* **Task prompt**
Beneath this instruction is a block of data; output from it exactly the lines that run from the one containing "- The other" through the one containing "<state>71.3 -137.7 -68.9", inclusive.

* **Provided material**
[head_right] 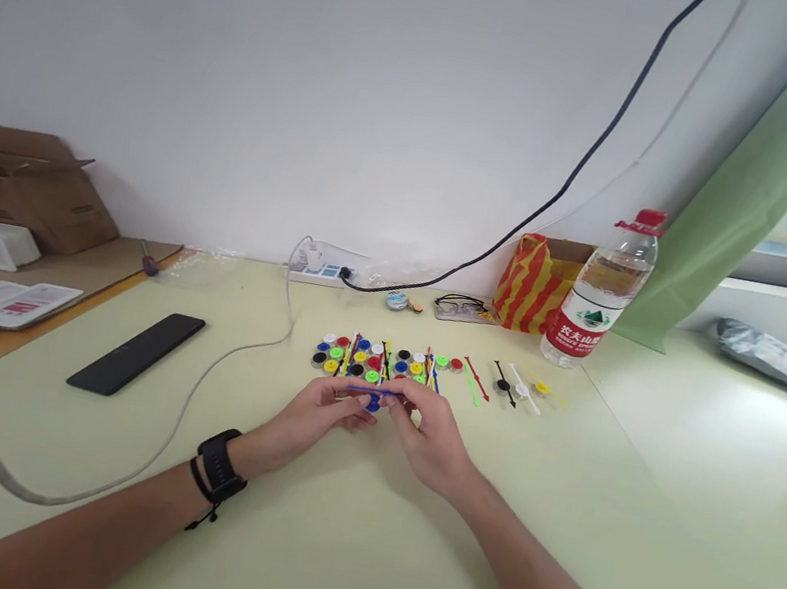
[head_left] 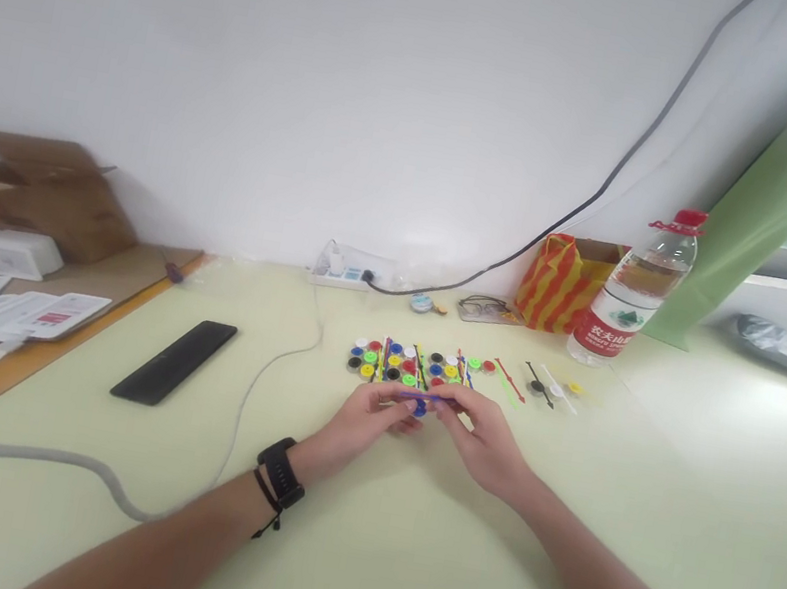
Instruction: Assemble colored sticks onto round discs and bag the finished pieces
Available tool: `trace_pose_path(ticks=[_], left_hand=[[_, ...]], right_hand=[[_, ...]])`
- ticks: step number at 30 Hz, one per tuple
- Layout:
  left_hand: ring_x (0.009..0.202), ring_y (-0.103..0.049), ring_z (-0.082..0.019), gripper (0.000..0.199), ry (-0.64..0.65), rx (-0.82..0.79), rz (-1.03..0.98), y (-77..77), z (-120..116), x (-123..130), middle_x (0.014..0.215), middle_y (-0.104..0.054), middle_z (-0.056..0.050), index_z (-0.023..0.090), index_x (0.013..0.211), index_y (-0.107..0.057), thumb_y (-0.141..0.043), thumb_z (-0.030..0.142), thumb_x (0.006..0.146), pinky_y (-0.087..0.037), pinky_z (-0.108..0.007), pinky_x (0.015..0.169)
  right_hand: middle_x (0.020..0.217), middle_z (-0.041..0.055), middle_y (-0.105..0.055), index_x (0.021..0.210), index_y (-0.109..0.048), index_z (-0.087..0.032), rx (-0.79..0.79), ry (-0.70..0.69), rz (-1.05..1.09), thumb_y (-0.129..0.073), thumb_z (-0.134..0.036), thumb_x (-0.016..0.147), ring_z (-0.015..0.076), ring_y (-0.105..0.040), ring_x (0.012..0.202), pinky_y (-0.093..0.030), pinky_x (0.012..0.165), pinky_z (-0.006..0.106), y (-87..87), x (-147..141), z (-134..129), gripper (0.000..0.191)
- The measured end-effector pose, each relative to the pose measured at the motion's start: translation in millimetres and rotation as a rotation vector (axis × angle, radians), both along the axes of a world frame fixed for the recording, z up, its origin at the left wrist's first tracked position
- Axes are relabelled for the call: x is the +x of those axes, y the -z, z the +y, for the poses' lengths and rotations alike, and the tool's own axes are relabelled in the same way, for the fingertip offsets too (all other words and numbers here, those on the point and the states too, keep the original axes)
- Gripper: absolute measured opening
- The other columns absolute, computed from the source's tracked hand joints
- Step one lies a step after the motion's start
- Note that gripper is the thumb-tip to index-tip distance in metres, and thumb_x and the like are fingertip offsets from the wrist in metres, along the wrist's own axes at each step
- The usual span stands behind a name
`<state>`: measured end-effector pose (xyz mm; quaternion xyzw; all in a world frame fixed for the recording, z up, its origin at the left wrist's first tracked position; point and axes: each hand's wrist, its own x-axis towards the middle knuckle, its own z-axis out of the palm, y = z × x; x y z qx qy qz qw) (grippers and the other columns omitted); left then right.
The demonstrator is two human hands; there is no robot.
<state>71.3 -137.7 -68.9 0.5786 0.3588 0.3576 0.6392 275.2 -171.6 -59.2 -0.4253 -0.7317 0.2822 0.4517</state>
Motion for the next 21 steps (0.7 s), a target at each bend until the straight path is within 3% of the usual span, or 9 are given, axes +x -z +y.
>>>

* **Written solution**
- The other columns absolute, computed from the source's tracked hand joints
- Step one lies a step after the motion's start
- Note that gripper is the thumb-tip to index-tip distance in metres, and thumb_x and the like are fingertip offsets from the wrist in metres, along the wrist's own axes at each step
- The usual span stands behind a name
`<state>`: measured end-effector pose (xyz mm; quaternion xyzw; all in a world frame fixed for the recording, z up, its origin at the left wrist's first tracked position; point and axes: each hand's wrist, its own x-axis towards the middle knuckle, its own z-axis out of the palm, y = z × x; x y z qx qy qz qw) (grippers and the other columns omitted); left then right.
The demonstrator is two human hands; there is no robot.
<state>71.3 -137.7 -68.9 0.5786 0.3588 0.3576 0.6392 275.2 -171.6 -59.2 -0.4253 -0.7317 0.2822 0.4517</state>

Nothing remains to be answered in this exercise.